Recently the Java EE Guardians wrote an open letter on Java EE Naming and Packaging. This kicked off a long thread on the EE4J mailing list when Will Lyons, from Oracle, posted a response on behalf of Oracle. I won't go into specific details on the initial letter or Oracle's response as the interested reader can check them out directly. However, I will summarise the key points:
- The letter asks for the Java EE name to be licensed to the Eclipse Foundation so it can continue to be used; Oracle have said no in the past around this point;
- A limited form of use of the javax and javax.enterprise package names should be allowed for new specifications; Oracle has stated that they believe it should be possible (and is important) for existing specifications to continue to use these packages but not for new efforts;
- Continue to drive standards through the JCP.
I gave my input on these points in the thread but thought it would be good to pull out the relevant text here. I'll simply include it in quotes and the reader can check out more context by reviewing the archive or joining in on the thread.
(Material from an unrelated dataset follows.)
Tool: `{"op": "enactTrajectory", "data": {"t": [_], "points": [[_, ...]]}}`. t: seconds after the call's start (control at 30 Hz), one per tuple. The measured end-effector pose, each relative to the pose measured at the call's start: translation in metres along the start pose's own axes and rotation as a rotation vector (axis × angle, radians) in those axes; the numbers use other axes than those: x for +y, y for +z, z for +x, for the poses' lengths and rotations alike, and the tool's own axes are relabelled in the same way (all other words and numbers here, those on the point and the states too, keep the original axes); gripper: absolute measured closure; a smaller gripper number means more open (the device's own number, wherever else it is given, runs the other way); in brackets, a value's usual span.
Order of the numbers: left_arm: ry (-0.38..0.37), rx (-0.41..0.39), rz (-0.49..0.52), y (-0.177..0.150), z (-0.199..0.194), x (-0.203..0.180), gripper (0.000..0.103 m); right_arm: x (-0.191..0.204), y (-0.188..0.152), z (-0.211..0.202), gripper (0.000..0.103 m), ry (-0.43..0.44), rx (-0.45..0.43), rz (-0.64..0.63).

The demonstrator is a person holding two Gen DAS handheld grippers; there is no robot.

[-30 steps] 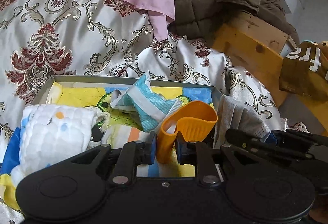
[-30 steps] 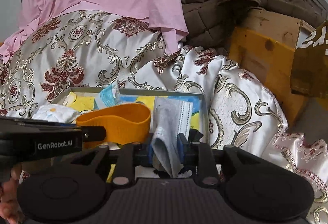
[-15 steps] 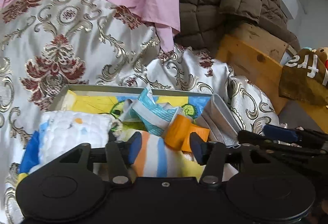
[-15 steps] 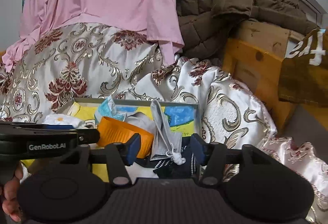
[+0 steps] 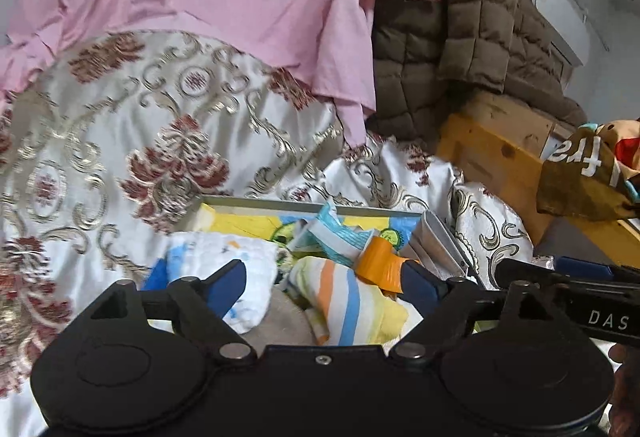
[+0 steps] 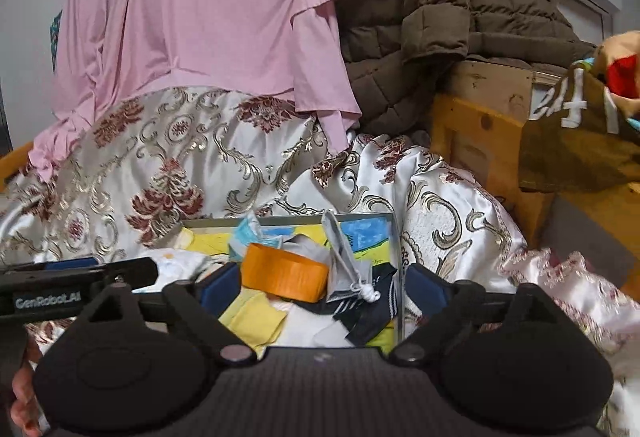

First there was this piece ...
"I’m fairly sure I’ve said this before on some lists and also at JavaOne 2017 when we discussed some of this in various meetings but I will repeat here: whilst I would definitely have preferred to keep the javax namespace for new specifications and to perhaps retain the Java EE name for the branding, I understand Oracle’s position. Related to that, I therefore know that no amount of energy expended on trying to change these two things will result in a different outcome. However, I think what Oracle have done to this point in moving Java EE to Eclipse is much more important than a brand name or a Java package name and collectively we should expend that energy in moving the code and community forward collaboratively. EE4J will not fail because it’s not branded Java EE. EE4J will not fail because new specifications cannot be done under the javax package. EE4J will fail if we spend too much time away from driving these specifications forward and adding new specifications to adapt to changes in the developer space.
Therefore, whilst I understand what the Guardians have requested, I feel that we are at a point where we should focus on the positive aspects of what Oracle have done and build on those. Together we move EE4J forward and together we can make it a success!"
Then there was this ...
"When looking at where to move Java EE we (Oracle, IBM and Red Hat) did touch on the standards body option. I’m sure I wasn’t the only one, but I do recall raising the question about OASIS specifically because I know Oracle, IBM, Red Hat and others have worked together in OASIS many times over the years. However, there was universal agreement that whilst OASIS might be the right place for standards efforts such as WS-*, TOSCA and other things which might well be considered “protocol related”, it likely wasn’t the right place for Java and Java EE related activities which are much more developer focussed.
I also recall re-raising this with MikeM from Eclipse and others once we had announced the move to the Eclipse Foundation because clearly what we now have to do within Eclipse is create processes which look very much like those you’d find within an existing standards organisation, such as OASIS or W3C. There are pros and cons with this but ultimately the things which swayed me to say that we shouldn’t standardise within OASIS or elsewhere include the following:
- having the code in Eclipse and standards efforts elsewhere would mean individuals and corporations need to be members of multiple (at least two) bodies. Whilst that might not be too much of a hurdle for corporations, it’s not going to be easy for some individuals and would be a possible impediment to growing the community wide and deep.
- over the last 3 decades (ouch!) I’ve worked in pretty much all of the standards bodies around and whilst they have good processes for what they do, they’re not necessarily the right processes for what the community may need around EE4J. Furthermore, they don’t necessarily move quickly either. I believe we can come up with a bespoke process within Eclipse which feels more a natural part of the development effort than something which is adjunct to it."
I was also asked about the renaming of JBossAS to WildFly, which seems to very long ago now. I won't include the text here because I really want to encourage people who are that interested to read the thread and join in.